Cartoon by Roni Santiago
Cartoon by Roni Santiago

It is now official: World boxing champion and Sarangani Province Representative Manny Pacquiao will run for senator in the 2016 elections.

Vice President Jejomar Binay, who will be the candidate for president of the United Nationalist Alliance (UNA) in next year’s elections, announced that Pacquiao will be one of UNA’s 12 senatorial candidates.

Binay said Pacquiao was at the top of a list of the first six senatorial candidates to be fielded by UNA. The five others are Senator Vicente Sotto III, Leyte Representative Ferdinand Martin Romualdez, Buhay party-list Representative Lito Atienza, Valenzuela City Representative Sherwin Gatchalian and former senator Juan Miguel Zubiri.

Earlier, Pacquiao’s colleagues in Congress had asked him to think twice before he decides to run for senator.

AKO Bicol party-list Representative Rodel Batocabe and Magdalo party-list Rep. Francisco Ashley Acedillo cautioned Pacquiao against running for senator.

“Pacquiao can run and may even win as senator, but the job is not suited for him. Pacquiao’s talents and achievements are more relevant to positions that will inspire and unify our people to action. We would be doing a great disservice to Pacquiao and the country if we put him in the Senate where the gift of gab, not jab, is the main qualification,” Batocabe said.

“For an action man like Pacquiao who prefers to talk less, his six-year term will be the saddest chapter of his life,” he added.

Noting that a senator’s job is a Herculean task, Acedillo asked Pacquiao to first discern if he should spend less time in boxing and other activities and instead concentrate on lawmaking.

“My question: Are we ready to let go of him as our boxing and national icon and come to terms with him as a full-time politician? Because as far as I understand, he cannot excel in one without spending less time in the other,” he said.
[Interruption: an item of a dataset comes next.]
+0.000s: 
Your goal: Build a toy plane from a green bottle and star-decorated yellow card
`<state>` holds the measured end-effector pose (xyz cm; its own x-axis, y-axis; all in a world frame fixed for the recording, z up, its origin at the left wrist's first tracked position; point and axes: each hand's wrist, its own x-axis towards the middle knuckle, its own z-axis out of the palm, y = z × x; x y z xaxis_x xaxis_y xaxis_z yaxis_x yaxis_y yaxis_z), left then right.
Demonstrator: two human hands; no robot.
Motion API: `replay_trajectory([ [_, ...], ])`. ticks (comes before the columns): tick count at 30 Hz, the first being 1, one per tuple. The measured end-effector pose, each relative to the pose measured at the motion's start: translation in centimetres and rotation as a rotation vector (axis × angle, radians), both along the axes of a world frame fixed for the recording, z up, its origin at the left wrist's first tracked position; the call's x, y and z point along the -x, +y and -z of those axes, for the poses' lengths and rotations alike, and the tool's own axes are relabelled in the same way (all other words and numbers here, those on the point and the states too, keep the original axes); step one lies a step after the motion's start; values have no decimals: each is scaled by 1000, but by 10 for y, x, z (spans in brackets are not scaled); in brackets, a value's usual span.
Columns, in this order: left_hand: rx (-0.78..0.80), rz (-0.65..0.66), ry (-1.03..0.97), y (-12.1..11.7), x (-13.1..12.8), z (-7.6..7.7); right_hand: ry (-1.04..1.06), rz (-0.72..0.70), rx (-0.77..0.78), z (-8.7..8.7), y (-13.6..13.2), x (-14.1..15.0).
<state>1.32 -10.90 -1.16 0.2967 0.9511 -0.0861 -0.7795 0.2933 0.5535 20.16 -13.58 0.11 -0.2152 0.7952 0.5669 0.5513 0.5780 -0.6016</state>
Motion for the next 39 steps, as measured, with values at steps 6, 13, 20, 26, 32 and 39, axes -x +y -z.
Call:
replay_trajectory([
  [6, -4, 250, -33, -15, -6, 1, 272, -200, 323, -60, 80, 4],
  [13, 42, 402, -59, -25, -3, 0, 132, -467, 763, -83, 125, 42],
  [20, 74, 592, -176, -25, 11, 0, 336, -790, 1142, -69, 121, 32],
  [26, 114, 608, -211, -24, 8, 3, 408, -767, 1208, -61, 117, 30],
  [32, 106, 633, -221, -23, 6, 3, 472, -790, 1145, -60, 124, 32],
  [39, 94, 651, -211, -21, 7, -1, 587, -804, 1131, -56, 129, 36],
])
From our standpoint, we see that Pacquiao will certainly be elected as senator. In fact, we expect the world boxing champion to top the elections as his millions of adoring boxing fans will surely vote for him.

But we cannot help but agree with Batocabe and Acedillo’s argument that as a senator, he would be useless because he does not have the necessary experience and parliamentary skills. He would be knocked out in the first round if he is pitted in a debate against, say, Senator Miriam Santiago.

If he is elected senator, he would become a member of the “committee of silence,” an unsavory description of lawmakers who seldom or never participate in plenary discussions and debates. One example of this variety of lawmakers is Senator Lito Lapid.

In such scenario, it would be a huge waste of government time and resources if Pacquiao becomes a senator.